1 |
Turn off all RSS feeds for a week while I get some other reading done (of the old fashioned cellulose-based kind). A possible precursor to deleting most feeds for a seven month experiment. |
2 |
They've all been moved into a folder marked "On Hiatus" Either this folder gets opened or it doesn't. |
3 |
7 days from Monday, 9/14. |
4 |
A book and a cup of coffee each morning at 5am. |
Created Sep 13, 2009
| Category
Other



ShareThis
Comments & Observations
Brock Tice I actually do this using a script called rss2email. I have it scheduled on my server using a cron job, and every Saturday morning it sends my image-heavy stuff to an email folder. My text-heavy stuff I have delivered to my Kindle every Saturday by kindlefeeder. It's really nice to batch it like that.
Sep 14, 2009
Matthew Cornell I love it. As long as you keep mine, of course ;-)
How will you measure the impact? I've found that it's hard to determine direct value for some feeds. I wrote about it here, with the point being (IIRC) that tracking is important:
Information Provenance - The Missing Link Between Attention, RSS Feeds, And Value-based Filtering http://matthewcornell.org/blog/2007/01/information-provenance-missing-link.html
I'm curious to know your results!
Sep 16, 2009
Dan Owen I liked this so much that I kept it going past the one-week deadline.
I kept 8 blogs in a folder called "Real Favorites:" Matt's, Get Fit Slowly, Brazen Careerist, Colin Marshall, Ben Casnocha, Ryan Holiday, Tim Ferris, and 43 Folders.
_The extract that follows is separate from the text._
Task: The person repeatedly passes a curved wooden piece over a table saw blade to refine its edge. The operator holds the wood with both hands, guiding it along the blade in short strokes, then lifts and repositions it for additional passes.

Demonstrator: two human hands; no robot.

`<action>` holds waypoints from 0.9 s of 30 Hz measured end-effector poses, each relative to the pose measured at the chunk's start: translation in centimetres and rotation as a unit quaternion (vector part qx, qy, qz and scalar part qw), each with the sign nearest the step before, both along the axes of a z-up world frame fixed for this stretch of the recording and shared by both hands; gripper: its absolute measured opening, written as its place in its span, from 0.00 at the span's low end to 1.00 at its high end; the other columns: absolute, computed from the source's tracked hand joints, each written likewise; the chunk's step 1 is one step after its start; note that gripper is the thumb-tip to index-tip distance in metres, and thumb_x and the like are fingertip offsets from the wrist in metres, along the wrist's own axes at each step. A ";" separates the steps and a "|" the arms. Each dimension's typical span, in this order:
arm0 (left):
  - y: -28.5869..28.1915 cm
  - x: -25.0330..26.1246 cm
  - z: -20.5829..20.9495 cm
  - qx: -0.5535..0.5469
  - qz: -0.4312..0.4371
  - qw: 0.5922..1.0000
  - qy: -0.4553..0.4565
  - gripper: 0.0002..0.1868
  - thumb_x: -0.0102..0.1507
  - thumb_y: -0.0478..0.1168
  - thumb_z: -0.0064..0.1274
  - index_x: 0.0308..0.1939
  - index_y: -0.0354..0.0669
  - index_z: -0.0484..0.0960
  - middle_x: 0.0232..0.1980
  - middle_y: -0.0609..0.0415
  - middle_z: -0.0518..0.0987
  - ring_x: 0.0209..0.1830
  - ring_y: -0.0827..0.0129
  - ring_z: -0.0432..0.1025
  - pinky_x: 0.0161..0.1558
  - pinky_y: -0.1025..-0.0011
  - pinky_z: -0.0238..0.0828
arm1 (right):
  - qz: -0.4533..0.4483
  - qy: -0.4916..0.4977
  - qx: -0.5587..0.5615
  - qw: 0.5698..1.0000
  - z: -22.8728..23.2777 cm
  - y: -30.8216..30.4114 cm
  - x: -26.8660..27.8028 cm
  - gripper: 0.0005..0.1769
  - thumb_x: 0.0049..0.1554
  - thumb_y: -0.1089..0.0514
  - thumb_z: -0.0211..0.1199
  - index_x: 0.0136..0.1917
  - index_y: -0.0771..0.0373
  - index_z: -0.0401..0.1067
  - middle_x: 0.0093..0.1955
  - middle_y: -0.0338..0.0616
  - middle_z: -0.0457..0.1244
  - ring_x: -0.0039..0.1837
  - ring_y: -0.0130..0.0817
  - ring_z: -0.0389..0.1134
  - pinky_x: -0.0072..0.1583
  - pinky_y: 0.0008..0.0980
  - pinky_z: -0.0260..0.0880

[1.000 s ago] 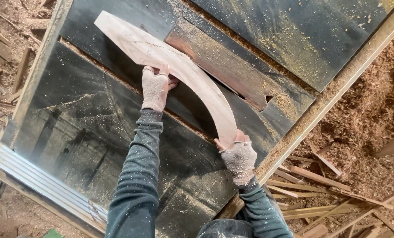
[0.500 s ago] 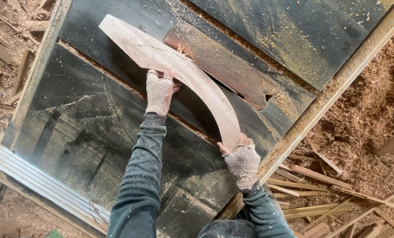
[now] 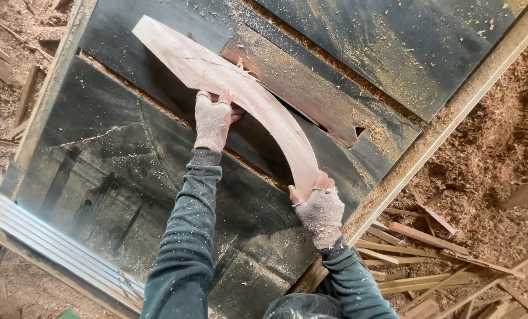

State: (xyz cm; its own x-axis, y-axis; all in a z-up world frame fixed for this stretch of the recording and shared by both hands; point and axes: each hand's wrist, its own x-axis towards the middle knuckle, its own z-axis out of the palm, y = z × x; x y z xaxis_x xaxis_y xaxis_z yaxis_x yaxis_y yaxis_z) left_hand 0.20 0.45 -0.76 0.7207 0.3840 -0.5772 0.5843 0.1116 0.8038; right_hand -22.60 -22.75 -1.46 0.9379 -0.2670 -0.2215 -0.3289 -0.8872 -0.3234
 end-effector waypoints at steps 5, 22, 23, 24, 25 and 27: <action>-1.8 -0.9 1.3 -0.007 -0.004 1.000 0.005 0.18 0.68 0.46 0.53 0.49 0.36 0.66 0.35 0.40 0.75 0.32 0.47 0.83 0.34 0.60 0.89 | -0.003 -0.007 0.022 1.000 1.3 -0.8 -0.9 0.45 0.48 0.25 0.67 0.63 0.60 0.64 0.44 0.50 0.64 0.45 0.57 0.74 0.43 0.58 0.78; -2.8 -2.3 -0.7 0.040 -0.016 0.999 0.011 0.16 0.66 0.45 0.56 0.50 0.40 0.70 0.38 0.42 0.77 0.30 0.50 0.83 0.29 0.63 0.89 | -0.016 0.034 0.032 0.999 0.9 -2.5 -1.8 0.42 0.49 0.23 0.64 0.57 0.61 0.68 0.42 0.50 0.66 0.44 0.56 0.75 0.45 0.55 0.79; -2.2 -2.1 -0.7 0.041 -0.015 0.999 0.014 0.16 0.66 0.45 0.56 0.50 0.40 0.70 0.38 0.42 0.77 0.30 0.50 0.83 0.29 0.63 0.89 | -0.014 0.037 0.033 0.999 1.2 -1.9 -1.4 0.42 0.49 0.23 0.64 0.57 0.61 0.68 0.42 0.50 0.66 0.44 0.56 0.75 0.45 0.55 0.79; -1.4 -1.3 -0.5 0.038 -0.010 0.999 0.015 0.17 0.66 0.44 0.55 0.51 0.38 0.69 0.38 0.42 0.77 0.30 0.50 0.83 0.30 0.62 0.89 | -0.015 0.042 0.037 0.998 1.4 -1.1 -0.5 0.42 0.48 0.24 0.65 0.60 0.59 0.67 0.44 0.49 0.65 0.45 0.56 0.75 0.45 0.57 0.78; -0.7 -0.5 -0.3 0.034 -0.005 0.999 0.017 0.17 0.66 0.43 0.55 0.51 0.37 0.69 0.38 0.43 0.76 0.30 0.50 0.83 0.32 0.61 0.89 | -0.017 0.047 0.041 0.998 1.7 -0.4 0.4 0.43 0.48 0.24 0.65 0.62 0.57 0.66 0.45 0.48 0.64 0.45 0.56 0.75 0.46 0.59 0.78; 0.4 0.4 -0.5 0.026 -0.003 1.000 0.011 0.18 0.67 0.43 0.54 0.52 0.36 0.68 0.39 0.42 0.75 0.32 0.45 0.83 0.34 0.57 0.89 | -0.011 0.038 0.041 0.998 1.1 0.6 1.0 0.43 0.48 0.23 0.65 0.62 0.57 0.66 0.45 0.48 0.64 0.45 0.56 0.75 0.46 0.58 0.78</action>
Last week I added Seth Godin back in.
In 3 1/2 weeks, there was only one day when I wished I had a bigger menu. On that day, I went into my "On Hiatus" folder and caught up, in batch mode, on Get Rich Slowly and Jim Fallows' blog. That was it, though.
Although I continue to check my feeds a few times a day (when "taking a break" -- sheesh, what a misnomer that is), I definitely don't get sucked in to them like before, and the amount of time-wasting is vastly reduced. It's amazing the difference that making as small a change as simply moving them into a separate folder that I just don't open can make.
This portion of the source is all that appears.